Task material below:

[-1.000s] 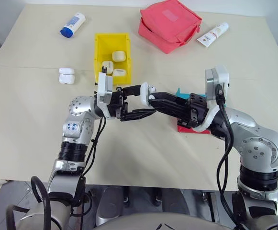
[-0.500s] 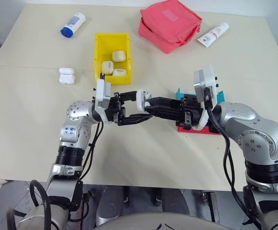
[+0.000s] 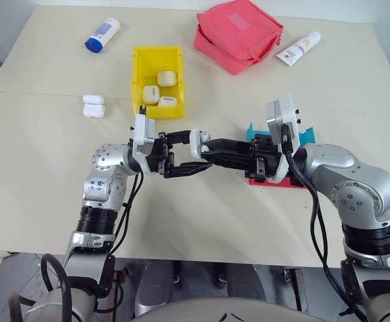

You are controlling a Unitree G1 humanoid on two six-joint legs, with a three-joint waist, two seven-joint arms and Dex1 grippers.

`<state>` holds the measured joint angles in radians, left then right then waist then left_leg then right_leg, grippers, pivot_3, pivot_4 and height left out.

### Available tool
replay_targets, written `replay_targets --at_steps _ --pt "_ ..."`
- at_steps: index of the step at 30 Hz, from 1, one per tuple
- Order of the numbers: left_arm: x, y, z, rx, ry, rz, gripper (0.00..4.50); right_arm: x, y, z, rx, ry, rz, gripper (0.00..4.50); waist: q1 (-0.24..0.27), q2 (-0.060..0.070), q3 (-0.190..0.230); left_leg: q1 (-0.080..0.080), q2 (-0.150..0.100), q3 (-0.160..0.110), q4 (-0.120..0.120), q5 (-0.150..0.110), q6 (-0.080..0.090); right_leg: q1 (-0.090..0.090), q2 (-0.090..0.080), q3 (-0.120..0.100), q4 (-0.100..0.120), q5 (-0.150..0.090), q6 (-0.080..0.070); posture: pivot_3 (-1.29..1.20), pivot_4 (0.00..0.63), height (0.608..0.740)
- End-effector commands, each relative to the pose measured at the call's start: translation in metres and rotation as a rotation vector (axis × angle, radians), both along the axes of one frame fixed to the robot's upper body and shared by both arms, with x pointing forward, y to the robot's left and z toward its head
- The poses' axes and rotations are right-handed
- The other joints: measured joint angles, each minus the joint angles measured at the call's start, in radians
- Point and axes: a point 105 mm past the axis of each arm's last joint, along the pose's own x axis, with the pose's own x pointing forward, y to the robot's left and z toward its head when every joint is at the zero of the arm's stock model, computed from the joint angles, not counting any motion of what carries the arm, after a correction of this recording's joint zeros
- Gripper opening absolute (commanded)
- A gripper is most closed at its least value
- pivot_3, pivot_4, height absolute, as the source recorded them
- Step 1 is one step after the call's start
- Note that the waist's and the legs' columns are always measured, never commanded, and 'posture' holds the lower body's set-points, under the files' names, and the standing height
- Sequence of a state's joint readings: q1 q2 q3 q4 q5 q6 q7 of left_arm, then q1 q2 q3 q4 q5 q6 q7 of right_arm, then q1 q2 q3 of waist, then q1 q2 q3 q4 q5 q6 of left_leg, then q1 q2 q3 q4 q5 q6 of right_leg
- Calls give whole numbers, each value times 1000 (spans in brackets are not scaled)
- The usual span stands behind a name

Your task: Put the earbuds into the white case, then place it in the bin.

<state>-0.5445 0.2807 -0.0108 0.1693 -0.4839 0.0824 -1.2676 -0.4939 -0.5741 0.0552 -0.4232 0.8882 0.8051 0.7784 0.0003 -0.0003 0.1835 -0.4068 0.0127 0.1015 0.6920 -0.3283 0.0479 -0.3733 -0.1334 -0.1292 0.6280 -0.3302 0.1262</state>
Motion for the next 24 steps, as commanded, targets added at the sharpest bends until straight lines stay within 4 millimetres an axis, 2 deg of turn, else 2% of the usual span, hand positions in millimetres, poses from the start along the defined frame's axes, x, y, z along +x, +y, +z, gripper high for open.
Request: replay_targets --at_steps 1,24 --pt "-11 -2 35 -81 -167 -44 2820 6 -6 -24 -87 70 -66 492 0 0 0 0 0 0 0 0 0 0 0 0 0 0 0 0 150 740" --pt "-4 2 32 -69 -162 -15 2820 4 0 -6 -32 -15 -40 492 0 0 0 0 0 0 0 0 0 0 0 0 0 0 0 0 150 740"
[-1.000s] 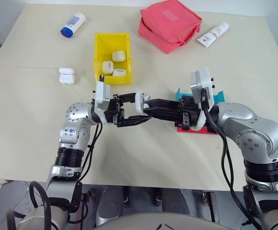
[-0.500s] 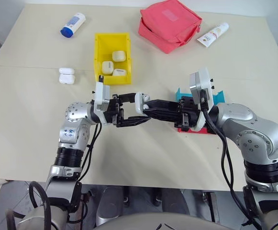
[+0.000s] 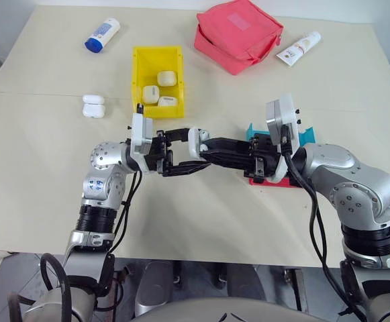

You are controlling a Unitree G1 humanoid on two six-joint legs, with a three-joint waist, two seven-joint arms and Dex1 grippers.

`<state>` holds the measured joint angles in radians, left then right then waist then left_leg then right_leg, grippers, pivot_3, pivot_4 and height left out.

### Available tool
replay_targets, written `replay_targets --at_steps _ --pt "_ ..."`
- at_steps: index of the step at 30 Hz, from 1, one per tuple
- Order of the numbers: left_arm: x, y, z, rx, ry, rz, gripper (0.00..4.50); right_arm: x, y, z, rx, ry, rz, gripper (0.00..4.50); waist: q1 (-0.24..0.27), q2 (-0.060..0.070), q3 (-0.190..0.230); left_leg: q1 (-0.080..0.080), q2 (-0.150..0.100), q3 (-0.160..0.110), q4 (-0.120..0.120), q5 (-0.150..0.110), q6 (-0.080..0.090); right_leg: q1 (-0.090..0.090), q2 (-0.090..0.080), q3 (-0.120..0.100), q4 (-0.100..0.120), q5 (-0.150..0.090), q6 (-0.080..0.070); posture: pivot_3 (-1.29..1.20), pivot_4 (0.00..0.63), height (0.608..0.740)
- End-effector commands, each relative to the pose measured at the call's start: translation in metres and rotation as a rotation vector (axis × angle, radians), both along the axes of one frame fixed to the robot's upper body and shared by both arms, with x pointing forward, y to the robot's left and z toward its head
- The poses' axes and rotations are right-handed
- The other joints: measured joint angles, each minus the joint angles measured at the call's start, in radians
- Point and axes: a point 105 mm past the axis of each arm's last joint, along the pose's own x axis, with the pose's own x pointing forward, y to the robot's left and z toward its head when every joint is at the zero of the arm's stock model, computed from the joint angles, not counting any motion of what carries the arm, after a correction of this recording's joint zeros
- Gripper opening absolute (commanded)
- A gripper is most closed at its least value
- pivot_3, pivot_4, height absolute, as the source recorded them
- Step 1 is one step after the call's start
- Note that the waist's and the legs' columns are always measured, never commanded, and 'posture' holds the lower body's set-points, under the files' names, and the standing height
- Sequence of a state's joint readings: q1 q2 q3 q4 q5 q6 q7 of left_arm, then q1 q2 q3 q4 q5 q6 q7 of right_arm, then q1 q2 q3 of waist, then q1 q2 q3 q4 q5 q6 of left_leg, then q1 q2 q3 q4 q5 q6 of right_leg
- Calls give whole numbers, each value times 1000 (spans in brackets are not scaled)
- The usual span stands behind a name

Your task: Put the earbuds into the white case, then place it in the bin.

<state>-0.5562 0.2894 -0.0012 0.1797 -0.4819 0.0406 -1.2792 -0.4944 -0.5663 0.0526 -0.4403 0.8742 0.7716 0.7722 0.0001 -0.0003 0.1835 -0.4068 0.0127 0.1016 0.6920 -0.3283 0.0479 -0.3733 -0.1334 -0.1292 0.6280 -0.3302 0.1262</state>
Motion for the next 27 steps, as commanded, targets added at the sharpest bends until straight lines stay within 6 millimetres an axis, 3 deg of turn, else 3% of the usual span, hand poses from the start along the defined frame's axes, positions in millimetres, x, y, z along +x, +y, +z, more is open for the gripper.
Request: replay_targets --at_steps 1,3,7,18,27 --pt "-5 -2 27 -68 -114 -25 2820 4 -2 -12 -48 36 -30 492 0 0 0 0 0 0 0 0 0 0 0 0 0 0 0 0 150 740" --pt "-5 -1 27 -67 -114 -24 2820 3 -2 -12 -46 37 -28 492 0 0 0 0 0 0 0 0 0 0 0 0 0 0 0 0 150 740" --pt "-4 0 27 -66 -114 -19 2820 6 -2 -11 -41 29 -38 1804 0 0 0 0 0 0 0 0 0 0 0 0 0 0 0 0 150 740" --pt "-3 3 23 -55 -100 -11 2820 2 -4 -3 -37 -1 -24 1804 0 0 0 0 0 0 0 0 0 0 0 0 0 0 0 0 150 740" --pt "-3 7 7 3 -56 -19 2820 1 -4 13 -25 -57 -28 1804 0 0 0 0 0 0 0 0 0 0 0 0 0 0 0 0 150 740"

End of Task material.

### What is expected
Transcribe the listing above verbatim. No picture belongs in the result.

### Answer section
[-1.000s] 
[-0.500s] 
[+0.000s] 

You are controlling a Unitree G1 humanoid on two six-joint legs, with a three-joint waist, two seven-joint arms and Dex1 grippers.

`<state>` holds the measured joint angles in radians, left then right then waist then left_leg then right_leg, grippers, pivot_3, pivot_4 and height left out.

### Available tool
replay_targets, written `replay_targets --at_steps _ --pt "_ ..."`
- at_steps: index of the step at 30 Hz, from 1, one per tuple
- Order of the numbers: left_arm: x, y, z, rx, ry, rz, gripper (0.00..4.50); right_arm: x, y, z, rx, ry, rz, gripper (0.00..4.50); waist: q1 (-0.24..0.27), q2 (-0.060..0.070), q3 (-0.190..0.230); left_leg: q1 (-0.080..0.080), q2 (-0.150..0.100), q3 (-0.160..0.110), q4 (-0.120..0.120), q5 (-0.150..0.110), q6 (-0.080..0.090); right_leg: q1 (-0.090..0.090), q2 (-0.090..0.080), q3 (-0.120..0.100), q4 (-0.100..0.120), q5 (-0.150..0.090), q6 (-0.080..0.070); posture: pivot_3 (-1.29..1.20), pivot_4 (0.00..0.63), height (0.608..0.740)
- End-effector commands, each relative to the pose measured at the call's start: translation in metres and rotation as a rotation vector (axis × angle, radians), both along the axes of one frame fixed to the robot's upper body and shared by both arms, with x pointing forward, y to the robot's left and z toward its head
- The poses' axes and rotations are right-handed
- The other joints: measured joint angles, each minus the joint angles measured at the call's start, in radians
- Point and axes: a point 105 mm past the axis of each arm's last joint, along the pose's own x axis, with the pose's own x pointing forward, y to the robot's left and z toward its head when every joint is at the zero of the arm's stock model, computed from the joint angles, not counting any motion of what carries the arm, after a correction of this recording's joint zeros
- Gripper opening absolute (commanded)
- A gripper is most closed at its least value
- pivot_3, pivot_4, height absolute, as the source recorded them
- Step 1 is one step after the call's start
- Note that the waist's and the legs' columns are always measured, never commanded, and 'posture' holds the lower body's set-points, under the files' names, and the standing height
- Sequence of a state's joint readings: q1 q2 q3 q4 q5 q6 q7 of left_arm, then q1 q2 q3 q4 q5 q6 q7 of right_arm, then q1 q2 q3 of waist, then q1 q2 q3 q4 q5 q6 of left_leg, then q1 q2 q3 q4 q5 q6 of right_leg
- Calls give whole numbers, each value times 1000 (spans in brackets are not scaled)
- The usual span stands behind a name

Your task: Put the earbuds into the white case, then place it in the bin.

<state>-0.5445 0.2807 -0.0108 0.1693 -0.4839 0.0824 -1.2676 -0.4939 -0.5741 0.0552 -0.4232 0.8882 0.8051 0.7784 0.0003 -0.0003 0.1835 -0.4068 0.0127 0.1015 0.6920 -0.3283 0.0479 -0.3733 -0.1334 -0.1292 0.6280 -0.3302 0.1262</state>
Motion for the next 24 steps, as commanded, targets added at the sharpest bends until straight lines stay within 4 millimetres an axis, 2 deg of turn, else 2% of the usual span, hand positions in millimetres, poses from the start along the defined frame's axes, x, y, z along +x, +y, +z, gripper high for open.
Request: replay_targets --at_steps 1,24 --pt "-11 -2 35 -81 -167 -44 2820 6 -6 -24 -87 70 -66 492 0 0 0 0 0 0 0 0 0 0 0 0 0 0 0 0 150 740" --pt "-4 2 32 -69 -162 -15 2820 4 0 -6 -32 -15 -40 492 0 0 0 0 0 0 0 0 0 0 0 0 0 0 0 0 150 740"
[-1.000s] 
[-0.500s] 
[+0.000s] 

You are controlling a Unitree G1 humanoid on two six-joint legs, with a three-joint waist, two seven-joint arms and Dex1 grippers.

`<state>` holds the measured joint angles in radians, left then right then waist then left_leg then right_leg, grippers, pivot_3, pivot_4 and height left out.

### Available tool
replay_targets, written `replay_targets --at_steps _ --pt "_ ..."`
- at_steps: index of the step at 30 Hz, from 1, one per tuple
- Order of the numbers: left_arm: x, y, z, rx, ry, rz, gripper (0.00..4.50); right_arm: x, y, z, rx, ry, rz, gripper (0.00..4.50); waist: q1 (-0.24..0.27), q2 (-0.060..0.070), q3 (-0.190..0.230); left_leg: q1 (-0.080..0.080), q2 (-0.150..0.100), q3 (-0.160..0.110), q4 (-0.120..0.120), q5 (-0.150..0.110), q6 (-0.080..0.090); right_leg: q1 (-0.090..0.090), q2 (-0.090..0.080), q3 (-0.120..0.100), q4 (-0.100..0.120), q5 (-0.150..0.090), q6 (-0.080..0.070); posture: pivot_3 (-1.29..1.20), pivot_4 (0.00..0.63), height (0.608..0.740)
- End-effector commands, each relative to the pose measured at the call's start: translation in metres and rotation as a rotation vector (axis × angle, radians), both along the axes of one frame fixed to the robot's upper body and shared by both arms, with x pointing forward, y to the robot's left and z toward its head
- The poses' axes and rotations are right-handed
- The other joints: measured joint angles, each minus the joint angles measured at the call's start, in radians
- Point and axes: a point 105 mm past the axis of each arm's last joint, along the pose's own x axis, with the pose's own x pointing forward, y to the robot's left and z toward its head when every joint is at the zero of the arm's stock model, computed from the joint angles, not counting any motion of what carries the arm, after a correction of this recording's joint zeros
- Gripper opening absolute (commanded)
- A gripper is most closed at its least value
- pivot_3, pivot_4, height absolute, as the source recorded them
- Step 1 is one step after the call's start
- Note that the waist's and the legs' columns are always measured, never commanded, and 'posture' holds the lower body's set-points, under the files' names, and the standing height
- Sequence of a state's joint readings: q1 q2 q3 q4 q5 q6 q7 of left_arm, then q1 q2 q3 q4 q5 q6 q7 of right_arm, then q1 q2 q3 of waist, then q1 q2 q3 q4 q5 q6 of left_leg, then q1 q2 q3 q4 q5 q6 of right_leg
- Calls give whole numbers, each value times 1000 (spans in brackets are not scaled)
- The usual span stands behind a name

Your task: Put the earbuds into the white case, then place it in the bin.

<state>-0.5562 0.2894 -0.0012 0.1797 -0.4819 0.0406 -1.2792 -0.4944 -0.5663 0.0526 -0.4403 0.8742 0.7716 0.7722 0.0001 -0.0003 0.1835 -0.4068 0.0127 0.1016 0.6920 -0.3283 0.0479 -0.3733 -0.1334 -0.1292 0.6280 -0.3302 0.1262</state>
Motion for the next 27 steps, as commanded, targets added at the sharpest bends until straight lines stay within 6 millimetres an axis, 3 deg of turn, else 3% of the usual span, hand poses from the start along the defined frame's axes, positions in millimetres, x, y, z along +x, +y, +z, more is open for the gripper.
Request: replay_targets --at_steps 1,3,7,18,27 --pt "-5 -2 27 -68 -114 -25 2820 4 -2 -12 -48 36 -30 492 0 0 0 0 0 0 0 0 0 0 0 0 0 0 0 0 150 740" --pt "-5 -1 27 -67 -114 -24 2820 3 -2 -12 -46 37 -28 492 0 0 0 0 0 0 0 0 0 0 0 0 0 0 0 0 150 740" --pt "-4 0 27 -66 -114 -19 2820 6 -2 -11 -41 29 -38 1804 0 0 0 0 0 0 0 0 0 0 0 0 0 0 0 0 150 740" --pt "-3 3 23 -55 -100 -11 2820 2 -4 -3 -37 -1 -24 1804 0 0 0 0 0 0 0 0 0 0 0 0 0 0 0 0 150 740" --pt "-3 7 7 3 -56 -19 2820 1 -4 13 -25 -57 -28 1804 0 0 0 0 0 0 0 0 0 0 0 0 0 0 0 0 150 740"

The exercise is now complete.